I am immortal.

Trezzi, Riccardo

I. INTRODUCTION

Cardiology is a branch of medicine that studies the functioning of the heart. Since the invention of the electrocardiogram (ECG) by Willem Einthoven in 1903, medical science has made tangible progress in the study of heart diseases, including cardiac events prevention, diagnosis, treatment, and risk assessment.

Today, the cardiology literature can be split into two main branches: (1) diagnosis and treatment of heart diseases and (2) cardiovascular risk assessment. Regarding the first one, the literature offers a vast number of papers that study the electrical activity of the heart and correlated dysfunctions. The field includes medical diagnosis and treatment of congenital heart defects, coronary artery diseases, heart failures, valvular heart diseases and electrophysiology (few examples include Hunt et al. 2005; Hemingway and Marmot 1999). Regarding the second one, mathematical models have been developed to estimate the risk of cardiovascular diseases studying patients' observable characteristics (including life styles) and genetic propensities.
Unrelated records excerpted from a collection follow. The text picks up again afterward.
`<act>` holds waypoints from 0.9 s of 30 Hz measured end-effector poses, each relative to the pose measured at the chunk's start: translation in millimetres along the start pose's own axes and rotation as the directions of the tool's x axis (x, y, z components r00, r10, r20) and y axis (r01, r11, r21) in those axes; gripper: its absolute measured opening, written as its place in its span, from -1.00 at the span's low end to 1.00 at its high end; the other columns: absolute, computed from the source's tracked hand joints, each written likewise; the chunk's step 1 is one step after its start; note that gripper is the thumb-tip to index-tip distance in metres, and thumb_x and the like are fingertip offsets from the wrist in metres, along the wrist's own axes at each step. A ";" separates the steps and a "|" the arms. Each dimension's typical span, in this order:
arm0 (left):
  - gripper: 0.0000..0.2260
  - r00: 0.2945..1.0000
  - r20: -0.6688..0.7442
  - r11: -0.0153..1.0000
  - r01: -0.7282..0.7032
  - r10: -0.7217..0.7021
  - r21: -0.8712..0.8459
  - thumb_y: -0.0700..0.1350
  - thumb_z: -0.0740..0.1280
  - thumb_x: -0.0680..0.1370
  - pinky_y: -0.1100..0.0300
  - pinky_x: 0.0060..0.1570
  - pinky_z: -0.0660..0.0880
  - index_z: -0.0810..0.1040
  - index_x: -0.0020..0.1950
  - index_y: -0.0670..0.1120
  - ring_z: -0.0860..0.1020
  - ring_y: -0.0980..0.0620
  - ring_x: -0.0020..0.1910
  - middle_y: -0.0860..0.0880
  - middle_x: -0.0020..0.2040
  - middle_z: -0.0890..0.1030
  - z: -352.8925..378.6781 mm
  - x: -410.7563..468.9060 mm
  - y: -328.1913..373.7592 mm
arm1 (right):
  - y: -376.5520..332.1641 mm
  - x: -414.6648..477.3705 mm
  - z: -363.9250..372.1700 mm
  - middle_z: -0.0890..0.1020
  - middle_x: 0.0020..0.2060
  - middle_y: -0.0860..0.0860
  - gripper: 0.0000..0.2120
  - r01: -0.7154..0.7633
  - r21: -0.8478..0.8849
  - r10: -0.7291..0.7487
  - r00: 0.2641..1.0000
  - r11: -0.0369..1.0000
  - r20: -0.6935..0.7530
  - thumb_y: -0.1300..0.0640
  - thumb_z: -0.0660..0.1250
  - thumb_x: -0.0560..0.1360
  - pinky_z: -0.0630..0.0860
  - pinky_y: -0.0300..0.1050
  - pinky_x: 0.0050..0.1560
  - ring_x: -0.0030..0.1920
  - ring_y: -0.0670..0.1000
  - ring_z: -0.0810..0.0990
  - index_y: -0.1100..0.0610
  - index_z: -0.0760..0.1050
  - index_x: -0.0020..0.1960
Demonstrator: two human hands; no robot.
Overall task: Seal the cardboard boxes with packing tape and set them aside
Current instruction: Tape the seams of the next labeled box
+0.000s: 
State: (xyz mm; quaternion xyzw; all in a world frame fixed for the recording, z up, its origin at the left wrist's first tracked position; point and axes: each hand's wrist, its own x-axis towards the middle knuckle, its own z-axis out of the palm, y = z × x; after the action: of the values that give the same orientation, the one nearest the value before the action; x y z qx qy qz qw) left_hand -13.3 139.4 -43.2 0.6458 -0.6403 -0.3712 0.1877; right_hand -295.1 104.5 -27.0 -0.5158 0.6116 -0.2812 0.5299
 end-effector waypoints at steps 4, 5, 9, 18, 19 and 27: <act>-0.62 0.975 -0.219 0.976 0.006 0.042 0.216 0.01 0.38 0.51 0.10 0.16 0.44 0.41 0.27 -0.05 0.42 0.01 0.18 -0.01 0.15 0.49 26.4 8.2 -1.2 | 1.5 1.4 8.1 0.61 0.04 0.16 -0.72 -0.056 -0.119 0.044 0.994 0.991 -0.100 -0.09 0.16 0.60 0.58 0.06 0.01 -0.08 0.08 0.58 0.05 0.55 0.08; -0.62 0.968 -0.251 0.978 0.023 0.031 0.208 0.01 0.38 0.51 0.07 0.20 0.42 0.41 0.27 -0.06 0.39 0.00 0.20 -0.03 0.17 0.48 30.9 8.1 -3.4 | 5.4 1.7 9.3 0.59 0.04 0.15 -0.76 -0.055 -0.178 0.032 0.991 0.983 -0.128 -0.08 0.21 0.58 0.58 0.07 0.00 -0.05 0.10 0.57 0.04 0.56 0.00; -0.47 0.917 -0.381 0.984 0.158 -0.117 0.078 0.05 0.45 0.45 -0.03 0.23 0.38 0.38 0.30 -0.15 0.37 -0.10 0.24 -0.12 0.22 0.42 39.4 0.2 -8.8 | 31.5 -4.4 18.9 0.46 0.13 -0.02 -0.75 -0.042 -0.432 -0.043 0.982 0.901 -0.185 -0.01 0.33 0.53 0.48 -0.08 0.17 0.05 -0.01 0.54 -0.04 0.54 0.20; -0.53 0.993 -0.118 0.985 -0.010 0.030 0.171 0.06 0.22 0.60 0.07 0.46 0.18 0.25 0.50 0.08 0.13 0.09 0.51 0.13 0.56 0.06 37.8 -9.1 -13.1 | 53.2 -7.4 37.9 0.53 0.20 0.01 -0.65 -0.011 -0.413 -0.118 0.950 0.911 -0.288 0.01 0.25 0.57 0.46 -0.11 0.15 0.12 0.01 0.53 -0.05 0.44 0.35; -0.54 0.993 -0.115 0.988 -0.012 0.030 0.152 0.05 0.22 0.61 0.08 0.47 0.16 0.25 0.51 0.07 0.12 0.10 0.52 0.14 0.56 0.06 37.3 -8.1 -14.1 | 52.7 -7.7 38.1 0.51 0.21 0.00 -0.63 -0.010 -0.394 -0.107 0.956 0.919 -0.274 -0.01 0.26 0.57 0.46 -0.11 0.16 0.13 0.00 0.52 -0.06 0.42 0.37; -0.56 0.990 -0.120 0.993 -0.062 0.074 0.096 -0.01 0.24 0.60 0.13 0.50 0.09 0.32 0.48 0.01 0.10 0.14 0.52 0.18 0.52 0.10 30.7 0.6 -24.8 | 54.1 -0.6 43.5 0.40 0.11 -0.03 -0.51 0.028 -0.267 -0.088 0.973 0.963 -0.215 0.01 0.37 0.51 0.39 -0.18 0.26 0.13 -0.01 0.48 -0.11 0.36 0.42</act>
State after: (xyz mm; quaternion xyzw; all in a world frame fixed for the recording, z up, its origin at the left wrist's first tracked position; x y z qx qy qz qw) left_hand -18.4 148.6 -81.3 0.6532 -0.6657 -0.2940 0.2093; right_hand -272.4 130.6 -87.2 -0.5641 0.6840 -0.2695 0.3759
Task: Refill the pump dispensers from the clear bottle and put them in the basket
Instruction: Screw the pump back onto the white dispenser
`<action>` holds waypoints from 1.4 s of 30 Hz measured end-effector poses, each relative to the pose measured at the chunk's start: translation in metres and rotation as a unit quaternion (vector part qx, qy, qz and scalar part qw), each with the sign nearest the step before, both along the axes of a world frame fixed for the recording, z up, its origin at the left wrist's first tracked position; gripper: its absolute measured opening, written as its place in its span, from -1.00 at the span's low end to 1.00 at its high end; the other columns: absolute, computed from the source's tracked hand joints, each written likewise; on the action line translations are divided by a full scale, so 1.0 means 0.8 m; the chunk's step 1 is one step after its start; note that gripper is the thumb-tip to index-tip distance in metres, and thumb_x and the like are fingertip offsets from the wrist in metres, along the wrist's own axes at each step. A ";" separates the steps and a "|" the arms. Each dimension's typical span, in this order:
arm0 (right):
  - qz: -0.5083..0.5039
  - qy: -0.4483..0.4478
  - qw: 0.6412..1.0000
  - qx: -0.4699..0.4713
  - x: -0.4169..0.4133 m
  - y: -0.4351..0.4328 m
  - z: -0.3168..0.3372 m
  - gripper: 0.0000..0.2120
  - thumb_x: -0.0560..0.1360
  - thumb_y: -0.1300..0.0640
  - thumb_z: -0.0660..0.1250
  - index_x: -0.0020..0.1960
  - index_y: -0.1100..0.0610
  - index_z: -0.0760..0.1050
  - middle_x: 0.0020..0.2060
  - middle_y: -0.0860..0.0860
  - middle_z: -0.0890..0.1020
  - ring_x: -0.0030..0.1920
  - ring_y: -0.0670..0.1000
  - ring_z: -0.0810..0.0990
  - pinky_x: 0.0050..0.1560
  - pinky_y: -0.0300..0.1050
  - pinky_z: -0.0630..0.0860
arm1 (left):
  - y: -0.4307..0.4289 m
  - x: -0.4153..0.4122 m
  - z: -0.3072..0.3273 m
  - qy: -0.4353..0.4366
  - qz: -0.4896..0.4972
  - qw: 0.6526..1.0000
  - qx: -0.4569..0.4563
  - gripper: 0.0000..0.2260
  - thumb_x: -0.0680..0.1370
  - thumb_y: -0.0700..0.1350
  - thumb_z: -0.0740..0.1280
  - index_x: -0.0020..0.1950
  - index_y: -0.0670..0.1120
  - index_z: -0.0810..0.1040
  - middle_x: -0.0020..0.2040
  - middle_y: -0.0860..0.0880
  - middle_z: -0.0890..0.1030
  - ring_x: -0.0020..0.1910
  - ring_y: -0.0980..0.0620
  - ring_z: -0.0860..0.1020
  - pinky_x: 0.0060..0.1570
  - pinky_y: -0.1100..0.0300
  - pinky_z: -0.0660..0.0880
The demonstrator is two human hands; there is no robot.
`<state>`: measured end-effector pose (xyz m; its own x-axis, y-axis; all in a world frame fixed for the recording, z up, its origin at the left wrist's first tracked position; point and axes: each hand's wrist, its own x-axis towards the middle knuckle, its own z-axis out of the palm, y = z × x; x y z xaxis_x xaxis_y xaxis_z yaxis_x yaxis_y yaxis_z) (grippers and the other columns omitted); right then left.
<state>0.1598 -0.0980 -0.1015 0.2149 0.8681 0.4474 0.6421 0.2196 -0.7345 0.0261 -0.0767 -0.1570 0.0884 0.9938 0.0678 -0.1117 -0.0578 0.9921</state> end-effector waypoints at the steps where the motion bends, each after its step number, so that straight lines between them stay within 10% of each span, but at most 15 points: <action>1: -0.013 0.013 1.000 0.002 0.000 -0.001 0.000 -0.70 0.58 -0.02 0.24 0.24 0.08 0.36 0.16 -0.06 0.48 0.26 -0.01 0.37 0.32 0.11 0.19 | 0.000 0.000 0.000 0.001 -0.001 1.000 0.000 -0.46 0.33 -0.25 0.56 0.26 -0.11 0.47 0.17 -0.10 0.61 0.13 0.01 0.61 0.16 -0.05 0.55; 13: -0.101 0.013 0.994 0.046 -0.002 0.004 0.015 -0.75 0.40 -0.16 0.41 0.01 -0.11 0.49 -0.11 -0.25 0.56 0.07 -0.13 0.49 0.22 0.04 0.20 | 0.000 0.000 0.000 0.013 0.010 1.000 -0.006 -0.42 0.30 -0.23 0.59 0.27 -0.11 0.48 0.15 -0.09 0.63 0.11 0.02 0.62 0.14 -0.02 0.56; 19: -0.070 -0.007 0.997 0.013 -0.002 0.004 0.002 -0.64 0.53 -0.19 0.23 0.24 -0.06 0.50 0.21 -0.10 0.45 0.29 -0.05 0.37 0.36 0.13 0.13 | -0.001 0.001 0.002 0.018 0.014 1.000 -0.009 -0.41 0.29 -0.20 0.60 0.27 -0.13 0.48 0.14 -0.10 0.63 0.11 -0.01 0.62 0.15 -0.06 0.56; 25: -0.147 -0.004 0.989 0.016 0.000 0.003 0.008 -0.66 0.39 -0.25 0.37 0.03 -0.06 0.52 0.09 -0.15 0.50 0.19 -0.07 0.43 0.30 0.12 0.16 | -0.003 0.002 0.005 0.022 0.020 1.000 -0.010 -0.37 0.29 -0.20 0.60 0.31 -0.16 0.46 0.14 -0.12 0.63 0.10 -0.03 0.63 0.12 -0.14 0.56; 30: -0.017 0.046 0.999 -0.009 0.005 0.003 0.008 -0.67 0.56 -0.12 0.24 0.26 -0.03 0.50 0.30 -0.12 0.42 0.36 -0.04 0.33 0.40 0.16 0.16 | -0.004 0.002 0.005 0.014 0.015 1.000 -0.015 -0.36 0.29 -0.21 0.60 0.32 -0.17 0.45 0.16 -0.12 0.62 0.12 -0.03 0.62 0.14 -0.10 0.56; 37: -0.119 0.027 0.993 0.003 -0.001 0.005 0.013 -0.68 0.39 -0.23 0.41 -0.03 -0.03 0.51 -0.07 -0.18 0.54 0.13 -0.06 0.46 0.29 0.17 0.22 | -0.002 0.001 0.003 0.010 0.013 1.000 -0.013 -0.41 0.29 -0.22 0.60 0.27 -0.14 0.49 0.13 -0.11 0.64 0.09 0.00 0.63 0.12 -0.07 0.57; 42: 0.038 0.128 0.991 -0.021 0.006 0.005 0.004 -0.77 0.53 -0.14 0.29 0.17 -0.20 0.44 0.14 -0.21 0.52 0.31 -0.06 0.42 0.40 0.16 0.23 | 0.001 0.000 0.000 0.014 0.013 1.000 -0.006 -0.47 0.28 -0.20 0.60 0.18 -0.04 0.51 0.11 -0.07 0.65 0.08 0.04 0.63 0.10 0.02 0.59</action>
These studies (see for instance Wilson et al. 1998; Franklin et al. 2001) are designed to estimate the probability of a future cardiac event (typically in the next 5-10 years) and result in widely used clinical cardiovascular risk assessment tools. (1)

However, despite the importance of the subject and the abundance of the aforementioned contributions, the scientific literature still misses a model to predict a patient's life expectancy using heart activity signals. In other words, the literature misses a model able to estimate the approximate date in the future in which a fatal cardiac event might occur. The cardiovascular risk assessment tools have certainly helped in estimating the probability of a cardiac event but these models are still mute about whether the patient will survive to the event or not. Furthermore, the risk assessment models can estimate a probability of a cardiac event considering only a limited number of periods in the future.

In this paper, I go well beyond the frontier. I employ time series econometrics techniques to suggest a decomposition of the heart electrical activity using an unobserved components state-space model. My approach is innovative because the model allows not only to study electrical activity at different frequencies with a very limited number of assumptions about the underlying data generating process but also to forecast future cardiac behavior (therefore estimating the date of death), overcoming the "sudden death forecast" issue which typically arises when using standard time-series models. (2)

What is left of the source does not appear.